Pour chacune de ces fonctions, on lira attentivement la documentation et les exemples associés.
Astuce
Il est souvent plus efficace de convertir en NA les valeurs concernées lors du processus de lecture. N’y a t’il pas un paramètre de la fonction read.table()
qui permet de considérer les chaines de caractères vides comme des valeurs NA
?
Construire la data.frame
com_obs
des observations complètes.
Observer le résultat de la fonction summary()
appliquée à la data.frame
des observations complètes. On doit obtenir:
Age Class.Dept Fare.today Joined
Min. : 0.00 1st Class:310 Min. : 245 Belfast : 1
1st Qu.:21.00 2nd Class:271 1st Qu.: 612 Cherbourg :271
Median :27.00 3rd Class:701 Median : 1120 Queenstown :120
Mean :29.32 Mean : 2600 Southampton:890
3rd Qu.:37.00 3rd Qu.: 2420
Max. :74.00 Max. :39600
Survived
Mode :logical
FALSE:786
TRUE :496
Est ce le cas ? Si non, quelles variables ne produisent pas les résultats escomptés.
Comment peut on les modifier avec la fonction mutate()
?
Astuce
Il existe un paramètre de la fonction read.table()
permettant de convertir les chaines de caractères en facteurs à la lecture des données.
13.3.3. Transformation
L”Encyclopedia Titanica fournit un certain nombre de statistiques. Nous allons en reconstruire certaines en utilisant R et Tidyverse. Il peut y avoir des écarts mineurs dans les résultats obtenus, dus à des écarts entre les jeux de données utilisés.
On va utiliser les data.frame
précédentes pour tirer quelques conclusions et tracer quelques graphiques.
Combien de passagers ont embarqué à Belfast, Southampton ? Cherbourg ? Queenstown ?

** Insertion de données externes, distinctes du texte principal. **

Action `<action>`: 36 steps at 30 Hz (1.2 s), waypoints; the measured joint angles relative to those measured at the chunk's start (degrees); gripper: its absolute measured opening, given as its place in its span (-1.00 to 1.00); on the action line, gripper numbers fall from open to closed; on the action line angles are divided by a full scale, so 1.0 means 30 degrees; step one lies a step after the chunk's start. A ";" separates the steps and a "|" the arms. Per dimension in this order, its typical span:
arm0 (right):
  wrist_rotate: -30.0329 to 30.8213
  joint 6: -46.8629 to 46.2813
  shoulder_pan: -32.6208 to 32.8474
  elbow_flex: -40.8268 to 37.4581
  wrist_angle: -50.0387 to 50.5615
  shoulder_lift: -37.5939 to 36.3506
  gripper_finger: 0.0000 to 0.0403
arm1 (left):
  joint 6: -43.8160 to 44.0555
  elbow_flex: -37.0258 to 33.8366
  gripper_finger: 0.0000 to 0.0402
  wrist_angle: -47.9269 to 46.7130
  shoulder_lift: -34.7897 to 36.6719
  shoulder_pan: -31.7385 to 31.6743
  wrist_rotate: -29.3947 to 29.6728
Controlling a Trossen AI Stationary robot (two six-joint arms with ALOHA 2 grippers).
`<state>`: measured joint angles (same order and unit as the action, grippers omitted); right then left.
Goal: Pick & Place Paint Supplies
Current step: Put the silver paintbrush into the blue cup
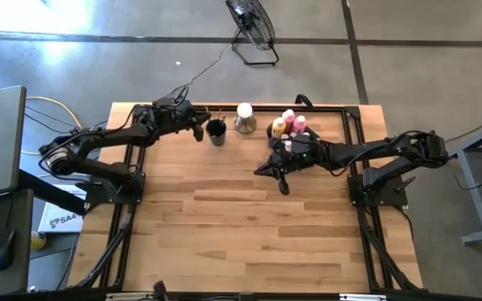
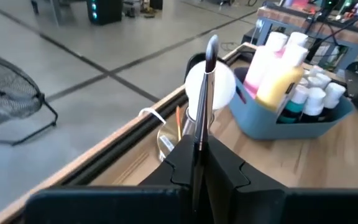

Construire la figure ci dessous.

Astuce
La variable Joined
contient des NA
. On peut les éliminer en amont en construisant une data.frame
spécifique. On peut également les écarter au moment de la construction de l’objet ggplot
avec la fonction remove_missing()
: la documentation.
Tracer l’histogramme de l’age des passagers pour chaque classe.

Astuce
On peut utiliser la fonction stringr::str_detect()
pour sélectionner les observations de la variable Class.Dept
Quels sont la moyenne, la médiane, et l’écart type le la variable Age
pour chacune des valeurs de la variable Class.Dept
? On utilisera la fonction group_by()
pour le groupement de données et la fonction summarize()
pour la réduction.
Construire le flux de traitement conduisant à
# A tibble: 7 x 2
Class.Dept mean
<fct> <dbl>
1 1st Class 39.1
2 2nd Class 29.6
3 3rd Class 24.9
4 A la Carte 25.2
5 Deck 33.8
6 Engine 30.4
7 Victualling 31.3
Astuce
Les fonctions statistiques comme mean()
acceptent le paramètre na.rm=TRUE
pour écarter les NA
avant traitement.
Modifier le groupement pour obtenir l’age moyen des survivants et des morts pour chacune des classes.
Compter le nombre de morts et de survivants pour chacune des classes de passagers et comparer les pourcentages.
# A tibble: 14 x 4
# Groups: Class.Dept [7]
Class.Dept Survived n percent
<fct> <lgl> <int> <dbl>
1 1st Class FALSE 123 0.380
2 1st Class TRUE 201 0.620
3 2nd Class FALSE 166 0.582
4 2nd Class TRUE 119 0.418
5 3rd Class FALSE 528 0.746
6 3rd Class TRUE 180 0.254
7 A la Carte FALSE 66 0.957
8 A la Carte TRUE 3 0.0435
9 Deck FALSE 23 0.348
10 Deck TRUE 43 0.652
11 Engine FALSE 253 0.778
12 Engine TRUE 72 0.222
13 Victualling FALSE 337 0.782
14 Victualling TRUE 94 0.218
Source: local data frame [14 x 4]
Groups: Class.Dept [7]
A partir du tibble
précédent, tracer un barplot pour mettre en évidence le pourcentage de survivant pour chacune des catégories de passagers.